— TASK DETAILS —
Only the lines below from the one containing "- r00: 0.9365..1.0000" through the one containing "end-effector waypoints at" belong in the answer, repeated exactly and without pictures.

— DATASET ENTRIES —
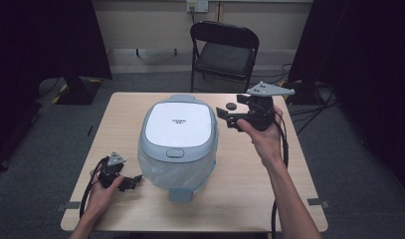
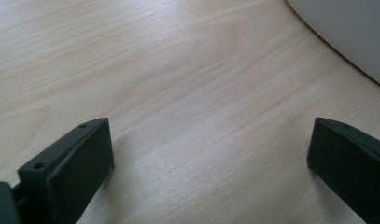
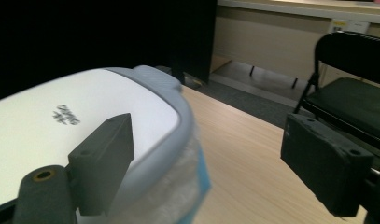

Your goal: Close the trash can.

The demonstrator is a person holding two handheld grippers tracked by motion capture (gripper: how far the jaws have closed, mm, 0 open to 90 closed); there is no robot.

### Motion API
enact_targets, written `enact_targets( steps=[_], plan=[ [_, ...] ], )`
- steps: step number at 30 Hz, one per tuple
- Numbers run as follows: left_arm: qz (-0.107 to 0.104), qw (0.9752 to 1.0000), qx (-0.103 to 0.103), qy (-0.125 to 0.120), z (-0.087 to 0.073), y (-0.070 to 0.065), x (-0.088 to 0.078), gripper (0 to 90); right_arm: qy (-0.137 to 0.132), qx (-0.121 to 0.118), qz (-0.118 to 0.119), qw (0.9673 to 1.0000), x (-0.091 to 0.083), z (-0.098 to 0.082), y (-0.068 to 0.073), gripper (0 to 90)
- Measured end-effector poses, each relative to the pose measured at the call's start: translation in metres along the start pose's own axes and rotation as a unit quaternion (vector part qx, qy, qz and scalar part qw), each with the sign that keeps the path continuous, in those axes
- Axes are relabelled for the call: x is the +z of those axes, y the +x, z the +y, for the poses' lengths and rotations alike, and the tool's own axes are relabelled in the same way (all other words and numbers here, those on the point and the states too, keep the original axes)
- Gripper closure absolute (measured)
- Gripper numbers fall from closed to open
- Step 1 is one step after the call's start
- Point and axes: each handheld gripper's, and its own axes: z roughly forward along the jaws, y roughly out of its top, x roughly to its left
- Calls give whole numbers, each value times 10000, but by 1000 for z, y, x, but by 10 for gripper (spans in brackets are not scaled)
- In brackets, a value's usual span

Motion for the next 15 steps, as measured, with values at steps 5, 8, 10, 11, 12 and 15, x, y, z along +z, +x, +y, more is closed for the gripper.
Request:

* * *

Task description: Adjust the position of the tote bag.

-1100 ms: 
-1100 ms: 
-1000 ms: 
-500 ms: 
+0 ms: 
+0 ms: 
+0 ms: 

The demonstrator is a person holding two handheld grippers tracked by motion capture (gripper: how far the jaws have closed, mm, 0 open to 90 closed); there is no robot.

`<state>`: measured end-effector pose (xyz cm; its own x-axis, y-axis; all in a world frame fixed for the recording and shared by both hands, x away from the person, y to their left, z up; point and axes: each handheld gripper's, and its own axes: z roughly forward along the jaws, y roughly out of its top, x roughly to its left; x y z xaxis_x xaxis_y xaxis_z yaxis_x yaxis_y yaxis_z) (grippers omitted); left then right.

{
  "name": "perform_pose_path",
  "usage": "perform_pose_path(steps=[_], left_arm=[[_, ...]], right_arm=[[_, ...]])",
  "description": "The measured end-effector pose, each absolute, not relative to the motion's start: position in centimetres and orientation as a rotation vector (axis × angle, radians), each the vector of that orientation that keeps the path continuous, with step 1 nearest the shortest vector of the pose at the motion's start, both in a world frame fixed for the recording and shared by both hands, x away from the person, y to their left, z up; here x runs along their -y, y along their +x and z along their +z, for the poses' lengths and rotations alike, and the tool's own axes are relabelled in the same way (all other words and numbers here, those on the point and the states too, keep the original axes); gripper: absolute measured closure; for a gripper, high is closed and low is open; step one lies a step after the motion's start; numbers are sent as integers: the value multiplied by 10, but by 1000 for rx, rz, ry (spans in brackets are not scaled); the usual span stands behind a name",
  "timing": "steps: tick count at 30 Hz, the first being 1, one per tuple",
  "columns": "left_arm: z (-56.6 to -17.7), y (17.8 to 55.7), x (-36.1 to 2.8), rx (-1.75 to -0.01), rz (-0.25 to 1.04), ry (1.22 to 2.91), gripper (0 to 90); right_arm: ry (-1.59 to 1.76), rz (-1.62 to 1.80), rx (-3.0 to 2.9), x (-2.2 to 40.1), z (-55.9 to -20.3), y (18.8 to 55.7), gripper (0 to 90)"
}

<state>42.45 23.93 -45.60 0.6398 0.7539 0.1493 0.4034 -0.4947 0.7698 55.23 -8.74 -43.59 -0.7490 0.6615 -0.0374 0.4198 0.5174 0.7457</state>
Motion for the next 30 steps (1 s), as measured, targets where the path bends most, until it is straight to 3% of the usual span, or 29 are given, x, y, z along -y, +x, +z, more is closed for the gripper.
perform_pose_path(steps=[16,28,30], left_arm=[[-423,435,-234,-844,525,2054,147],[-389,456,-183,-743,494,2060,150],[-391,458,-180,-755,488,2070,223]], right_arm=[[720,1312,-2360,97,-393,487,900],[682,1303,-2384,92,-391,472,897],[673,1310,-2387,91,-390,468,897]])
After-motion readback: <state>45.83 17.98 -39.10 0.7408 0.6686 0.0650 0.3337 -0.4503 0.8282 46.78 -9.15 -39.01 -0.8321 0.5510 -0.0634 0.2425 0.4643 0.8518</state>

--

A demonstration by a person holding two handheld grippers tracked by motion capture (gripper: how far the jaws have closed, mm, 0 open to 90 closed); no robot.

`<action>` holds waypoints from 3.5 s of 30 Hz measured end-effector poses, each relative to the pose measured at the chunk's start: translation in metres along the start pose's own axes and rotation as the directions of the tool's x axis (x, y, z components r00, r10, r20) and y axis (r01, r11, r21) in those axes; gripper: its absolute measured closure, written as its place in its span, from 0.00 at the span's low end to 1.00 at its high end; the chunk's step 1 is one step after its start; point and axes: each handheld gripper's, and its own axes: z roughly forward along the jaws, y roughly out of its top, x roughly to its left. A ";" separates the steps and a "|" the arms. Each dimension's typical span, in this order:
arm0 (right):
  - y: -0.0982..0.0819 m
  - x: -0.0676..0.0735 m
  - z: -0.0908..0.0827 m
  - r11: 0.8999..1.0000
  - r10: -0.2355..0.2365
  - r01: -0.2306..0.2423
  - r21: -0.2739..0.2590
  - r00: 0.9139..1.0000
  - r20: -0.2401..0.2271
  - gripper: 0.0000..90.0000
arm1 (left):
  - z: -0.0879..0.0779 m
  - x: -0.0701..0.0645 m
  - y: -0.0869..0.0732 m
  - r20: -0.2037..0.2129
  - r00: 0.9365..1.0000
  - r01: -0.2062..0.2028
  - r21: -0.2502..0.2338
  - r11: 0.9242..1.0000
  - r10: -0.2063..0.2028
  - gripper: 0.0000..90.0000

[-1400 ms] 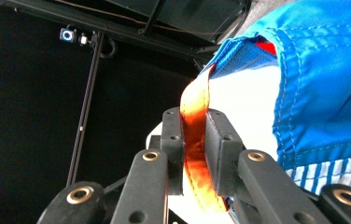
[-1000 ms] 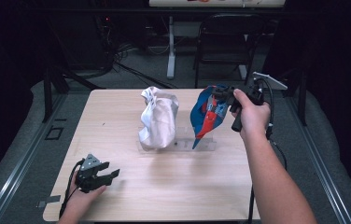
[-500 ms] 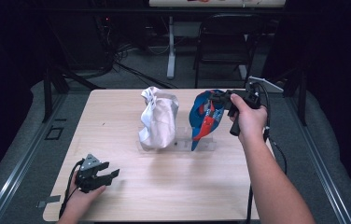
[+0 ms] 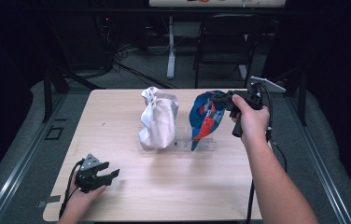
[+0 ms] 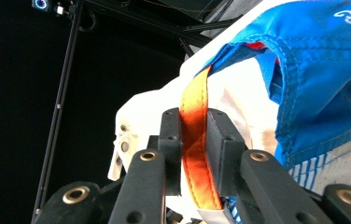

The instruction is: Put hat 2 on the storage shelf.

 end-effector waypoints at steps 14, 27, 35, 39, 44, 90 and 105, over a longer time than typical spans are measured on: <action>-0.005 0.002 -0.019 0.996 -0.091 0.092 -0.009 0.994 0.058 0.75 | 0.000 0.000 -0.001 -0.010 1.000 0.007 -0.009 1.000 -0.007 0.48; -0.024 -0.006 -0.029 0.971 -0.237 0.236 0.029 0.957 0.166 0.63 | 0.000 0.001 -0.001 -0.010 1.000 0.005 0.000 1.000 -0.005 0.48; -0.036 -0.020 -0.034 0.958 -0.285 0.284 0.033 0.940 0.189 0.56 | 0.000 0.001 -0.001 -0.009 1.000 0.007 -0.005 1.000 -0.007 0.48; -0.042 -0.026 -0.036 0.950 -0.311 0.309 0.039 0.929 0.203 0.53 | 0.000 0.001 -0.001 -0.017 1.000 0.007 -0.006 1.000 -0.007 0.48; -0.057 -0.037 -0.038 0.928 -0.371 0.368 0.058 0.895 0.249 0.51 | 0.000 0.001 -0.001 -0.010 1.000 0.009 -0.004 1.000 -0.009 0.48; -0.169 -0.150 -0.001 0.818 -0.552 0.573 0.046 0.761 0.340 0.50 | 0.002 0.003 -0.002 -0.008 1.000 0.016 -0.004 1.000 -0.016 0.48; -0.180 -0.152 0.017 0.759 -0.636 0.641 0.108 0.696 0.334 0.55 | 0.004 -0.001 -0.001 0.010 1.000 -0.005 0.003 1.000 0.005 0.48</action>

— RESPONSE TO THIS EXERCISE —
  - r00: 0.9365..1.0000
  - r01: -0.2062..0.2028
  - r21: -0.2502..0.2338
  - r11: 0.9242..1.0000
  - r10: -0.2063..0.2028
  - gripper: 0.0000..90.0000

[-1400 ms] 
[-1000 ms] 
[-500 ms] 
[+0 ms] 
[+0 ms] 

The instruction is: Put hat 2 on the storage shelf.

 end-effector waypoints at steps 14, 27, 35, 39, 44, 90 and 105, over a longer time than typical spans are measured on: <action>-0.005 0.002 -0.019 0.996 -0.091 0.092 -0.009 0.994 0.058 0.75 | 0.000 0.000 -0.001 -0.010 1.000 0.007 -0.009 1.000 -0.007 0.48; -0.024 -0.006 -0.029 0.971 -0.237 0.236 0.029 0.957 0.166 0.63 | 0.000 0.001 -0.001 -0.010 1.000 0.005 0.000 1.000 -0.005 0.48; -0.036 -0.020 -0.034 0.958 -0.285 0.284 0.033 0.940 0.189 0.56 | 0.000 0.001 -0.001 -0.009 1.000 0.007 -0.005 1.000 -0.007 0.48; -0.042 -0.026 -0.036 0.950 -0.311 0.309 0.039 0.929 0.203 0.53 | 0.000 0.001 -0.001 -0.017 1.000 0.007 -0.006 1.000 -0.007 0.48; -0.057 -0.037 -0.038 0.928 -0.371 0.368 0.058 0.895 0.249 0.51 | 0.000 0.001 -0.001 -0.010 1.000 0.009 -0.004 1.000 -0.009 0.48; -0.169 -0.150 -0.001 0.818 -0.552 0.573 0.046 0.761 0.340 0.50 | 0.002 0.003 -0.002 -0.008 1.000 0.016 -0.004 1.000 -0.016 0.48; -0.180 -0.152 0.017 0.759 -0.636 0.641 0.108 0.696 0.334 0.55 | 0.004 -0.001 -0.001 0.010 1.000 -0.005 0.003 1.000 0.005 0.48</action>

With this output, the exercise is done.